John Dewes

Personal information
- Full name: John Gordon Dewes
- Born: 11 October 1926 Latchford, Cheshire, England
- Died: 12 May 2015 (aged 88)
- Batting: Left-handed
- Bowling: Right-arm medium
- Relations: Jim Dewes (son); Jonathan Dewes (grandson);

International information
- National side: England;
- Test debut: 14 August 1948 v Australia
- Last Test: 22 December 1950 v Australia

Domestic team information
- 1948–1950: Cambridge University
- 1948–1956: Middlesex
- 1948–1950/51: Marylebone Cricket Club

Career statistics
| Competition | Test | First-class |
| Matches | 5 | 137 |
| Runs scored | 121 | 8,564 |
| Batting average | 12.09 | 41.77 |
| 100s/50s | 0/1 | 18/45 |
| Top score | 67 | 212 |
| Balls bowled | – | 114 |
| Wickets | – | 2 |
| Bowling average | – | 35.50 |
| 5 wickets in innings | – | 0 |
| 10 wickets in match | – | 0 |
| Best bowling | – | 1/0 |
| Catches/stumpings | 0/– | 48/– |
- Source: CricInfo, 10 September 2022

= John Dewes =

English cricketer

John Gordon Dewes (11 October 1926 – 12 May 2015) was an English cricketer, who played for Cambridge University and Middlesex, and was chosen for five Test matches between 1948 and 1950.

==Life and career==
Dewes was a protégé of E. J. H. Nash, the British Evangelical Anglican clergyman and founder of the Iwerne camps (along with fellow cricketer David Sheppard). In 1945, he was one of three relative unknowns from public schools included in the England side for the third Victory Test against Australia at Lord's (it was his first-class debut). The others were Donald Carr from Repton School and the Etonian, Luke White. Dewes had left Aldenham School the previous year. In the event, the three contributed little, and did not appear again in the other Victory matches.

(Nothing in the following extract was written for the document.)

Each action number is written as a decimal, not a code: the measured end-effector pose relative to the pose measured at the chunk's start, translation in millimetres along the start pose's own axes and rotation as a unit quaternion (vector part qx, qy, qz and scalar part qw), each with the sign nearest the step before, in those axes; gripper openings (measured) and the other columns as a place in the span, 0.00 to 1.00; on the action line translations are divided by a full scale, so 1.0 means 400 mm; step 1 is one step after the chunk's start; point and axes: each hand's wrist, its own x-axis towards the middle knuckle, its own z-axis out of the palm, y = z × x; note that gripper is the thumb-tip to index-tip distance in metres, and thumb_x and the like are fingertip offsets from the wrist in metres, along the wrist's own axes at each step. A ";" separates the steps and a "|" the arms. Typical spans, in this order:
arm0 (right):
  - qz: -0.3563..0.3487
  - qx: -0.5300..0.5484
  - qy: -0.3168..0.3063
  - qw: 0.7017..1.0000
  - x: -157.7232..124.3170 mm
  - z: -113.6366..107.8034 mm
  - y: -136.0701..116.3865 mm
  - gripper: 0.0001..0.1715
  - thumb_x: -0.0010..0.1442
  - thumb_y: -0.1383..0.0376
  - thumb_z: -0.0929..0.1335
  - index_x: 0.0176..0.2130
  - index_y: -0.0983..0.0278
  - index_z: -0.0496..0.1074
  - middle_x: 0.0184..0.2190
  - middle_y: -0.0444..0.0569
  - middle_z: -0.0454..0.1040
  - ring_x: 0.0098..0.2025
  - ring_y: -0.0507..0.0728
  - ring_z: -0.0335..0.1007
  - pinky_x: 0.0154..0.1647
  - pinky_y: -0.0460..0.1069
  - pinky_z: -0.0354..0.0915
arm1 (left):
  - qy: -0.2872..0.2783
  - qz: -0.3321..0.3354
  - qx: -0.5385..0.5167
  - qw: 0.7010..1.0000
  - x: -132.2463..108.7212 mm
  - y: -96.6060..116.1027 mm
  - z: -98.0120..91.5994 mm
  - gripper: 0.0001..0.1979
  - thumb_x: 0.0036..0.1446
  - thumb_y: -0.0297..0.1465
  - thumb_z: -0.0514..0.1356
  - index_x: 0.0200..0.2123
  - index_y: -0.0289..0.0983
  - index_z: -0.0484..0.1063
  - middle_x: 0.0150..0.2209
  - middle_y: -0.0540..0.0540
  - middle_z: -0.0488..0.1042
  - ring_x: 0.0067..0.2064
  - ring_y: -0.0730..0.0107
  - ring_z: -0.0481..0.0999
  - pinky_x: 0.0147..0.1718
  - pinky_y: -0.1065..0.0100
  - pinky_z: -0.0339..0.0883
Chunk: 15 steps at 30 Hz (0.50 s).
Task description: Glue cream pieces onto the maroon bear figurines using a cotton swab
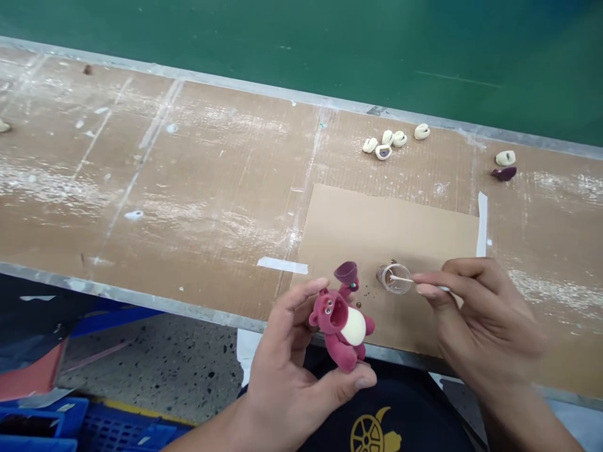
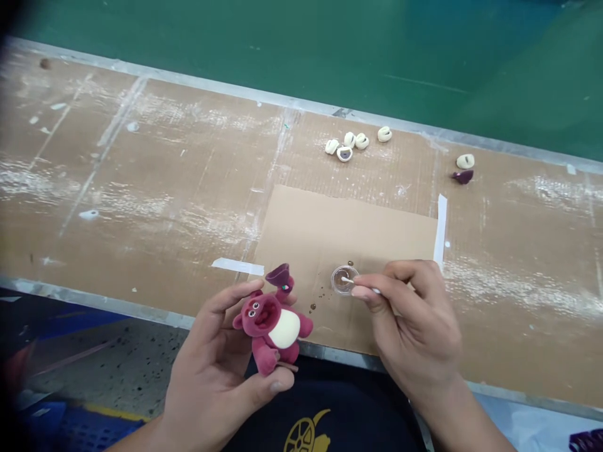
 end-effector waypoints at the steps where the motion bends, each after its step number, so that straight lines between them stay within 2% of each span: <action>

Dewes did National Service in the Royal Navy, then went up to St John's College, Cambridge, in 1947. At Cambridge he won Blues for both cricket and hockey. His cricket Test debut came against Donald Bradman's formidable side in 1948, when he struggled to make runs against the opening attack of Ray Lindwall and Keith Miller. The next season, he shared a record unbeaten stand of 429 with Hubert Doggart for Cambridge against Essex and, in 1950, added 343 for the first wicket with David Sheppard in the Cambridge total of 594-4 declared against the touring West Indians. The 1950 season was Dewes' peak, and he scored 2,432 runs in the full season at an average of 59.31, with nine centuries.

He played two Test matches against the West Indies that summer and, in the first of them, made 67 in an unsuccessful rearguard action against the spin of Sonny Ramadhin and Alf Valentine. He was also picked for the tour to Australia of 1950-51 and played two Tests there. But in all Tests he reached double figures on just three occasions, and only once passed 50.

After this tour, he became a teacher and was never able to play more than a few matches each season, although as late as 1955 he made 644 runs in seven matches. His final first-class match was in 1957. He was a master at Tonbridge School and Rugby School and was headmaster of Barker College, Sydney, from 1958 to 1963. He then returned to England as a housemaster and head of careers at Dulwich College until his retirement in 1987. Among his pupils was Nigel Farage who paid tribute in his autobiography to the advice he received.

His son, Anthony ('Jim'), played first-class cricket as a batsman for Cambridge University in 1978 and 1979. Dewes died on 12 May 2015 at the age of 88.